Start of Dataset content

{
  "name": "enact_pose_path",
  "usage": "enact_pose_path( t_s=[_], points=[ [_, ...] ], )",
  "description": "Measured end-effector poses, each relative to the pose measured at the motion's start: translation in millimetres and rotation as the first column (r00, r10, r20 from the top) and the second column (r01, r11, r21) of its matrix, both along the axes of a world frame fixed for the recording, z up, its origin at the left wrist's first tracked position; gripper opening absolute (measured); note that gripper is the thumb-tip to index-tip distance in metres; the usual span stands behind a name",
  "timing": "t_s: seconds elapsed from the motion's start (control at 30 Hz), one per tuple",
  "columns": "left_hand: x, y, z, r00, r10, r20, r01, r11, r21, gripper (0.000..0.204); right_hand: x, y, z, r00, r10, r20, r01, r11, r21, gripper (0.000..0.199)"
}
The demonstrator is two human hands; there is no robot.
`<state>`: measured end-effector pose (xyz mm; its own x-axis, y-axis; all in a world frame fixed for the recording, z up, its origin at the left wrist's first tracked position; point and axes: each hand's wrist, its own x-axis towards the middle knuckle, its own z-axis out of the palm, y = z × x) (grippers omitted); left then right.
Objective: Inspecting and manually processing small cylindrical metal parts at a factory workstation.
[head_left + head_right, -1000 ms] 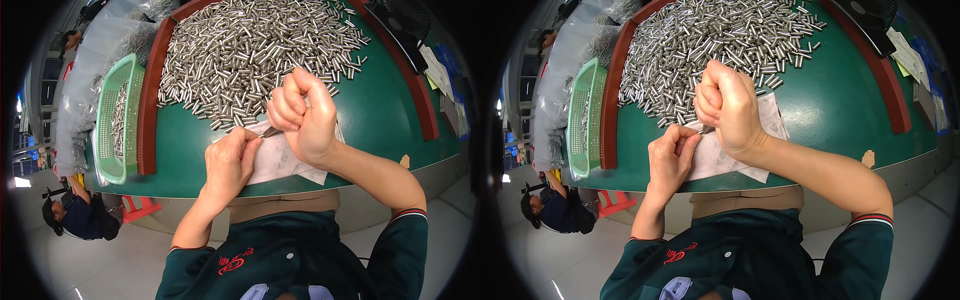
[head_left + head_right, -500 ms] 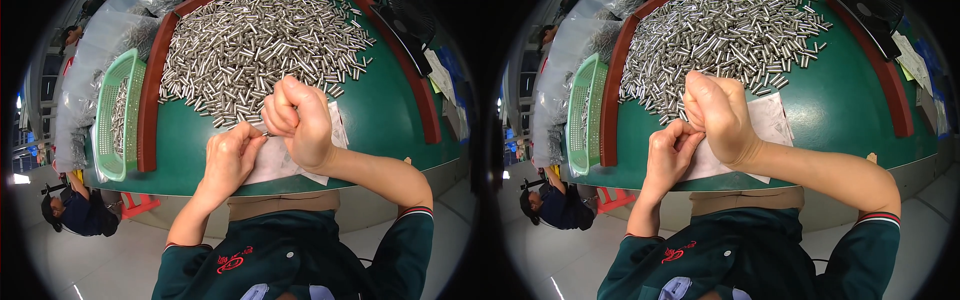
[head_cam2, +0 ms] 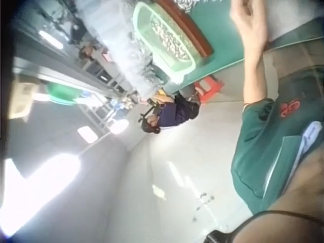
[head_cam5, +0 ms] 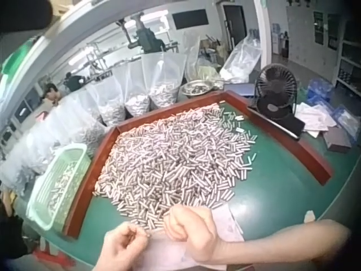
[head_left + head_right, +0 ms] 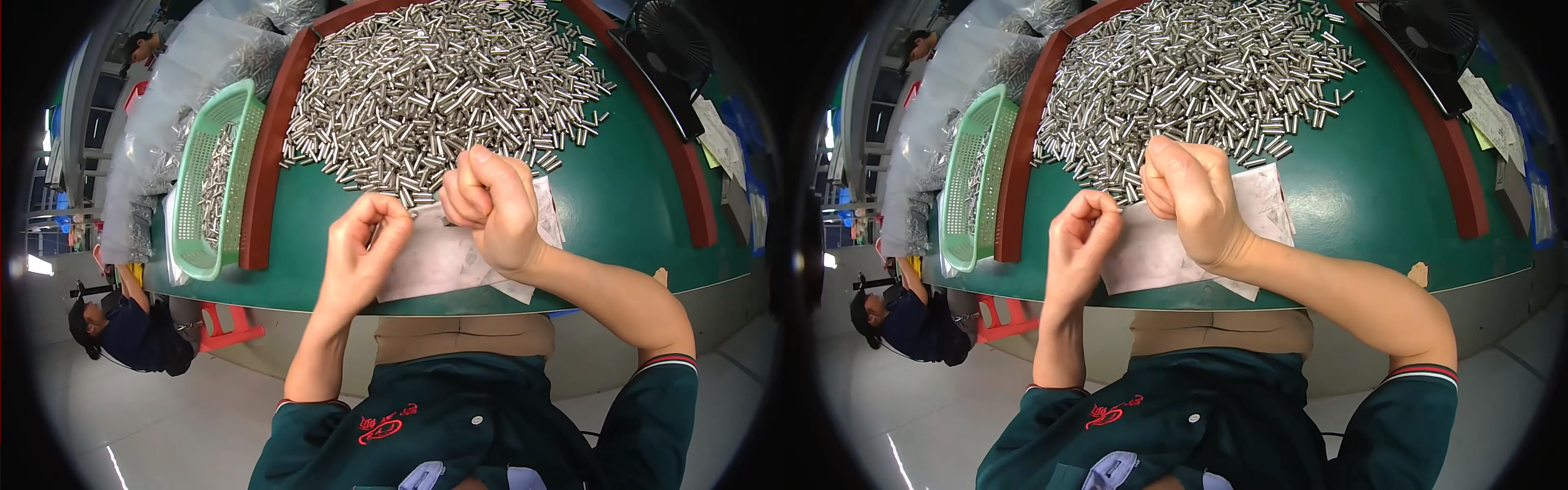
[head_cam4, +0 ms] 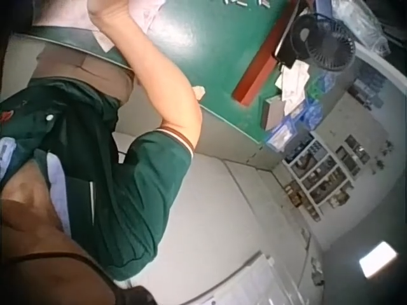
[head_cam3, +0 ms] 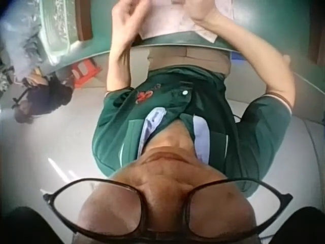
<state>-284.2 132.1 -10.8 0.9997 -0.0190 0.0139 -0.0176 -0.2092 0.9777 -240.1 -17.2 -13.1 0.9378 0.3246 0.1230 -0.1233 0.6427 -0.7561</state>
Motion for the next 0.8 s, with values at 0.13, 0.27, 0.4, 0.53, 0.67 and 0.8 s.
enact_pose_path(
  t_s=[0.13,0.27,0.4,0.53,0.67,0.8],
  points=[
    [6,29,3,0.926,-0.287,-0.245,-0.022,0.606,-0.795,0.01,1,0,1,1.0,0.027,0.005,-0.027,1.0,0.011,0.04],
    [28,38,10,0.938,-0.27,-0.219,-0.041,0.539,-0.841,0.019,2,-2,-2,0.999,0.034,-0.009,-0.034,0.999,0.002,0.041],
    [59,34,32,0.95,-0.228,-0.214,-0.03,0.615,-0.788,0.024,2,-1,0,0.999,0.043,0.0,-0.043,0.999,0.009,0.041],
    [73,26,30,0.99,-0.129,0.055,0.128,0.992,0.019,0.013,5,-3,-2,0.999,0.043,-0.029,-0.042,0.999,0.017,0.041],
    [55,25,27,0.942,-0.333,0.028,0.249,0.755,0.607,0.011,8,-4,-3,0.997,0.063,-0.05,-0.059,0.996,0.064,0.041],
    [51,23,13,0.871,-0.444,0.211,0.182,0.69,0.7,0.01,10,-3,-3,0.997,0.065,-0.039,-0.063,0.996,0.061,0.04]
  ],
)
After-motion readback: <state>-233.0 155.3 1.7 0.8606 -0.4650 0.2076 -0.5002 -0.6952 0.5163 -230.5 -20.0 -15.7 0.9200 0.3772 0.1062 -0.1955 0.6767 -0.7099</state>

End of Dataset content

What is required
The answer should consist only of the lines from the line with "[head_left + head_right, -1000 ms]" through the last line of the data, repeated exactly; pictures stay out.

Exercise solution
[head_left + head_right, -1000 ms] 
[head_left + head_right, -500 ms] 
[head_cam2, +0 ms] 
[head_cam5, +0 ms] 
[head_left + head_right, +0 ms] 
[head_cam4, +0 ms] 
[head_cam3, +0 ms] 
<state>-284.2 132.1 -10.8 0.9997 -0.0190 0.0139 -0.0176 -0.2092 0.9777 -240.1 -17.2 -13.1 0.9378 0.3246 0.1230 -0.1233 0.6427 -0.7561</state>
Motion for the next 0.8 s, with values at 0.13, 0.27, 0.4, 0.53, 0.67 and 0.8 s.
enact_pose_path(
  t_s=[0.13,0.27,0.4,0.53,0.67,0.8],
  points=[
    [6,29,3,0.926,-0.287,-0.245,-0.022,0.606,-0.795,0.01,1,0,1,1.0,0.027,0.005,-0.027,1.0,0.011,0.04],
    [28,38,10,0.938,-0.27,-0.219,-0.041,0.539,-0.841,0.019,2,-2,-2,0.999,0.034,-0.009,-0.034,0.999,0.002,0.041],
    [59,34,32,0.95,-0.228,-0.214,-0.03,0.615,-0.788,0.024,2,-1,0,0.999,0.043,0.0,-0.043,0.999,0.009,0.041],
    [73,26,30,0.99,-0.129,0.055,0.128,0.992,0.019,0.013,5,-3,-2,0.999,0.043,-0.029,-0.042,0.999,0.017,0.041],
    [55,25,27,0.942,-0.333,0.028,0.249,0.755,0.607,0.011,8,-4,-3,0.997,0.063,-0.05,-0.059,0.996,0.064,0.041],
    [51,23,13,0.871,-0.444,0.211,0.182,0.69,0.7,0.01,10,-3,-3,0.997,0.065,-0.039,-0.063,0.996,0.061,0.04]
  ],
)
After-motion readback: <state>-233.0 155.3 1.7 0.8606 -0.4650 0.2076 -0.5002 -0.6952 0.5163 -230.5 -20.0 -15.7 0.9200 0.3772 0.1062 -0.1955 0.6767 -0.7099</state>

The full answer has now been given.